The first chapter of common symptoms of differential
second > third day crying edema on
sixth day weight cyanosis abnormal
second chapter newborn common symptoms of
the first section
second vomiting jaundice.
third chapter breath cyanosis
the first symptoms of cough
fourth chapter dyspnea symptoms of digestive system
second first quarter vomiting diarrhea
Fourth hematochezia abdominal pain.
fifth chapter circulatory symptoms.
first heart murmur.
Fourth congestive heart failure
sixth chapter symptoms of nerve system.
the first headache
section second seizure
third day paralysis
Fourth mental retardation
seventh chapter hematologic symptoms of
the first section anemia
second ganglia hemorrhage
third lymph nodes
eighth chapter urinary symptoms.
Article A section of oliguria or anuria polyuria
second > third > Fourth proteinuria hematuria
reference @##@ pyuria Li Yawei, Ding Shuyu, Li Xueping editor of "pediatric disease diagnosis technology" with the growth and development of children's characteristics, from the doctor's point of view.
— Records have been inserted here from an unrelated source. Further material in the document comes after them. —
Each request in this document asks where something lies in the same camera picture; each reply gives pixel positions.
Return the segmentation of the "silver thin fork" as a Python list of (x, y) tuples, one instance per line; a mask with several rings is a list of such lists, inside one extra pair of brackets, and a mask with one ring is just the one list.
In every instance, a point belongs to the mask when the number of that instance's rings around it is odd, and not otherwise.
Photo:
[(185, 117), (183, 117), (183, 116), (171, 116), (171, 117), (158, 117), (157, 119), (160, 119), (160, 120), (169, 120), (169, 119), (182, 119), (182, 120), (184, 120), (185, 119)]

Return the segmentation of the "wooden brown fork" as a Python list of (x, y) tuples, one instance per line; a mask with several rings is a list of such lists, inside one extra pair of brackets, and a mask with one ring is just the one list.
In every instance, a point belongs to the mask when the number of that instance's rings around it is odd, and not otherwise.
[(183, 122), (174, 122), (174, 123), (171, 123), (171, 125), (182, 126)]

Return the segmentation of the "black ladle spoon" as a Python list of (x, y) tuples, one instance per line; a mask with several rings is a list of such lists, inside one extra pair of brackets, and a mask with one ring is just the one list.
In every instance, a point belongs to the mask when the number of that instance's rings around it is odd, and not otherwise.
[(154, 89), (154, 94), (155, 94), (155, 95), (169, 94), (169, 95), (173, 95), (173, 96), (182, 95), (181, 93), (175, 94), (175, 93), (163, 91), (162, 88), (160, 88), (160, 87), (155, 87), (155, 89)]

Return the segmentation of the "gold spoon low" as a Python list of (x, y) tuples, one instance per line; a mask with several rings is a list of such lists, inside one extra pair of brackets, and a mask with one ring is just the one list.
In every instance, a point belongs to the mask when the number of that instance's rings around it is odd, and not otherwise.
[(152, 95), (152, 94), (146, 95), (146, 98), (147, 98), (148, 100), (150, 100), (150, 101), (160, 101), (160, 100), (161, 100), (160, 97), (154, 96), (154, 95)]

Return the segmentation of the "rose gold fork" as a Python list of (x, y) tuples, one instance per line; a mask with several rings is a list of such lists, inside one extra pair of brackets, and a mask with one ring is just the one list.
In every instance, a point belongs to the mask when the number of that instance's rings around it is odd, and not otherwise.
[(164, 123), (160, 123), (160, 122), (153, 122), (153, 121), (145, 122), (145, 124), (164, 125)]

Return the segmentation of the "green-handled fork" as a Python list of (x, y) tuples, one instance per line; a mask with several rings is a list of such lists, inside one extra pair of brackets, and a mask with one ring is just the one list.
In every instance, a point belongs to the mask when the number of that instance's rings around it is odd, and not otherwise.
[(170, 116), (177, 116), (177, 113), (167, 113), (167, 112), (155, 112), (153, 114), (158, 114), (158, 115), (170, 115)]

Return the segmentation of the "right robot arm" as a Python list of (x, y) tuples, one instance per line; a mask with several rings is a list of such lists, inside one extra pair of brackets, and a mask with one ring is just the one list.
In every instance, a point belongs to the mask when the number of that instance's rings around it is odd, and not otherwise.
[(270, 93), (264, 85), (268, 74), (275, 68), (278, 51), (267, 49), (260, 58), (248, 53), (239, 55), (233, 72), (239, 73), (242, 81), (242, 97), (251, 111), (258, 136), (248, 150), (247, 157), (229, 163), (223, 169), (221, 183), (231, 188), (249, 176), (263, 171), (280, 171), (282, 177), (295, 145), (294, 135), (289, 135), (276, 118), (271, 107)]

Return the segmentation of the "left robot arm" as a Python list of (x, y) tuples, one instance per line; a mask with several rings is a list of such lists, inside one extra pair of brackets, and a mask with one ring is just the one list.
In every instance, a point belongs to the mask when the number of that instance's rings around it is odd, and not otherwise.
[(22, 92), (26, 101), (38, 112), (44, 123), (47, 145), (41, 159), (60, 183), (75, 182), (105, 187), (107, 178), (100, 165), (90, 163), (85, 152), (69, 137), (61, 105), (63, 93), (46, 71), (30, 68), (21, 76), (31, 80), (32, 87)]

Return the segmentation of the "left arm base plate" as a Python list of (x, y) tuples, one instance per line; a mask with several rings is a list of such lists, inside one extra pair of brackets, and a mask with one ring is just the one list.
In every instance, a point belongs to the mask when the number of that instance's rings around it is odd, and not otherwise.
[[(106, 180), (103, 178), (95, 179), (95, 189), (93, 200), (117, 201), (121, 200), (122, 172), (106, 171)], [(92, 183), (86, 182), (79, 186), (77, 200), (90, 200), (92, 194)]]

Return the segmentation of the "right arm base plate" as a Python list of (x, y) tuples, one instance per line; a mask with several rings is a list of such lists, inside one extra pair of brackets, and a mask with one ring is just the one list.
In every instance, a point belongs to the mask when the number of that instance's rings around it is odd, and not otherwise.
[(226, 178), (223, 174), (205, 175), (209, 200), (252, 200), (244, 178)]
Analysis of children of different system common disease etiology, pathogenesis and differential diagnosis. "Pediatric disease diagnosis technology" with the new technology, new progress of pediatric diagnosis, provide guidance for doctors diagnosis. The book concise, practical, standardized, in order to improve the level of clinical diagnosis and the pediatrician, suitable for pediatricians and medical students, medical workers to read.
"Pediatric disease diagnosis technology" is a data rich, systematic and comprehensive professional work, has the authority, reflects the overall level of China's current pediatric diseases control. Writing in scientific, advanced and readability principle, strive to innovation, build quality. Suitable for pediatricians and medical students, medical workers to read.